*** Material provided ***
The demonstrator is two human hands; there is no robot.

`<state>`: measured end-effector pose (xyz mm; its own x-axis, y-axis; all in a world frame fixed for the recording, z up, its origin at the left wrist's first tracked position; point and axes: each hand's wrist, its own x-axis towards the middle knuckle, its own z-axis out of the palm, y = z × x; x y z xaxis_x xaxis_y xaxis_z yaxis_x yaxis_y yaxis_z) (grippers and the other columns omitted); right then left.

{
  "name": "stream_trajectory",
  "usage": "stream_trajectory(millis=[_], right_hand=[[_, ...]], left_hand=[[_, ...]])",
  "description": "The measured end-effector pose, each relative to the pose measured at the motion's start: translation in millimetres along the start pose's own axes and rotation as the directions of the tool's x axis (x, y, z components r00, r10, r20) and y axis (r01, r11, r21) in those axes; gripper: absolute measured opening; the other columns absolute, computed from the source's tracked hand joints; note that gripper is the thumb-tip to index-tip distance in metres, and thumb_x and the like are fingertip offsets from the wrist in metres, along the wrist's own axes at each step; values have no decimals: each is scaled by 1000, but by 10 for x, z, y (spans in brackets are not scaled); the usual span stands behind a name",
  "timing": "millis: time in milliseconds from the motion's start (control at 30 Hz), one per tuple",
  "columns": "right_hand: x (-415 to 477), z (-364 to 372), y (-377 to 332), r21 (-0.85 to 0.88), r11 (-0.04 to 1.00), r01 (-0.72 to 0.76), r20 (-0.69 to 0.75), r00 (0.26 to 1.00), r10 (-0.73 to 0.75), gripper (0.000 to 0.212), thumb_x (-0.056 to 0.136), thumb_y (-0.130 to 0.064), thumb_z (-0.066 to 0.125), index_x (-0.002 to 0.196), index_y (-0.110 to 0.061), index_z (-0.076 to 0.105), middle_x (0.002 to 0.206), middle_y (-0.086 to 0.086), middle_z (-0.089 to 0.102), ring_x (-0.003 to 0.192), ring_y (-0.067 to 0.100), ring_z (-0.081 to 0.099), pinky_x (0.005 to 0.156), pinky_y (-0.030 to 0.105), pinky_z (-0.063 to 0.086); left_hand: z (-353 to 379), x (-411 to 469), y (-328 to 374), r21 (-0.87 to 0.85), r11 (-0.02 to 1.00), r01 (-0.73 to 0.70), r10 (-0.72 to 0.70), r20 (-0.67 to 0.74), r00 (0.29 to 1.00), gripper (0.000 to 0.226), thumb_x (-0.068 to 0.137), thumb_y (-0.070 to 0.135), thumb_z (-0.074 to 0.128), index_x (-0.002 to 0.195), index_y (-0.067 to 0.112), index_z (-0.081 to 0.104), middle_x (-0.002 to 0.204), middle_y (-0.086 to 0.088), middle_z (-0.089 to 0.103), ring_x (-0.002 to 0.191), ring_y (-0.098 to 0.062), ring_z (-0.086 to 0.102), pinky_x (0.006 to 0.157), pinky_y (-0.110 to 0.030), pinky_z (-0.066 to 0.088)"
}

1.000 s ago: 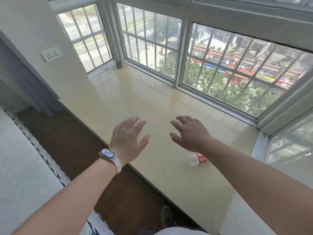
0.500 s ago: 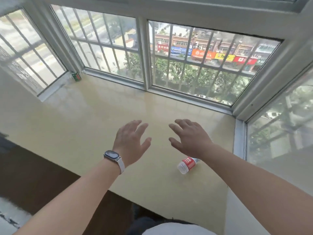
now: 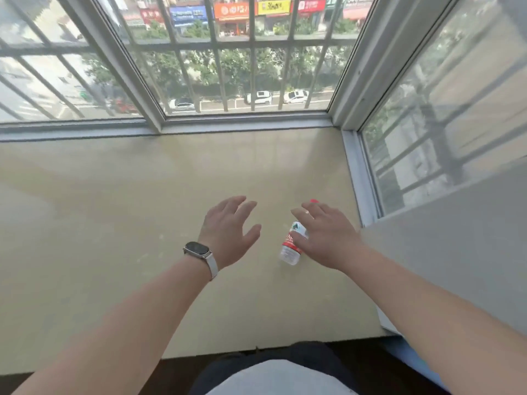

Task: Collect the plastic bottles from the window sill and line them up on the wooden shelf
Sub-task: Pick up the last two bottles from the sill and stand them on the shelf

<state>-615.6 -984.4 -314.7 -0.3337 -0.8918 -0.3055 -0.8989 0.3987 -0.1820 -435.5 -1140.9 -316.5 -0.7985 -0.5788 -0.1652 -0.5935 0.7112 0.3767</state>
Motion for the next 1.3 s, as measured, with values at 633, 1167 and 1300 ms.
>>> stream_trajectory(millis=[633, 1167, 1300], right_hand=[[465, 1577, 652, 728, 151, -668, 455, 637, 622, 68, 89, -43, 64, 148, -21, 37, 138, 0, 48, 117, 18, 54, 93, 34, 45], [611, 2162, 631, 792, -246, -559, 604, 662, 444, 43, 68, -44, 71, 108, -42, 56, 107, -6, 71, 97, 14, 72, 93, 48, 55], [540, 2226, 617, 816, -213, -538, 571, 692, 441, 42, 79, -38, 76, 115, -47, 55, 109, -9, 71, 101, 10, 70, 95, 45, 54]], left_hand=[[1855, 1045, 110, -354, 818, 453, -202, 561, 803, 68, 92, 49, 59, 151, 27, 34, 146, 2, 49, 130, -17, 50, 93, -29, 39], [2417, 1238, 147, -538, 491, 686, -137, 730, 670, 36, 94, 25, 67, 129, 19, 61, 111, -1, 72, 95, -16, 72, 84, -29, 58], [2493, 1215, 208, -537, 469, 701, -146, 736, 661, 42, 88, 26, 75, 127, 19, 61, 109, -3, 75, 95, -17, 74, 87, -36, 59]])
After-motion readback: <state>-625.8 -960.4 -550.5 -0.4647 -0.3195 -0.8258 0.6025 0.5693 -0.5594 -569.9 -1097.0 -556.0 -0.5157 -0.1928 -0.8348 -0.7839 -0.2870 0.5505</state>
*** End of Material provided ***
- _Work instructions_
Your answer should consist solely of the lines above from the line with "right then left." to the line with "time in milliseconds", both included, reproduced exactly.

- _Task response_
`<state>`: measured end-effector pose (xyz mm; its own x-axis, y-axis; all in a world frame fixed for the recording, z up, its origin at the left wrist's first tracked position; point and axes: each hand's wrist, its own x-axis towards the middle knuckle, its own z-axis out of the palm, y = z × x; x y z xaxis_x xaxis_y xaxis_z yaxis_x yaxis_y yaxis_z) (grippers and the other columns omitted); right then left.

{
  "name": "stream_trajectory",
  "usage": "stream_trajectory(millis=[_], right_hand=[[_, ...]], left_hand=[[_, ...]])",
  "description": "The measured end-effector pose, each relative to the pose measured at the motion's start: translation in millimetres along the start pose's own axes and rotation as the directions of the tool's x axis (x, y, z components r00, r10, r20) and y axis (r01, r11, r21) in those axes; gripper: absolute measured opening; the other columns absolute, computed from the source's tracked hand joints; note that gripper is the thumb-tip to index-tip distance in metres, and thumb_x and the like are fingertip offsets from the wrist in metres, along the wrist's own axes at each step; values have no decimals: each is scaled by 1000, but by 10 for x, z, y (spans in brackets are not scaled); the usual span stands behind a name",
  "timing": "millis: time in milliseconds from the motion's start (control at 30 Hz), one per tuple",

The response to the exercise is now finished.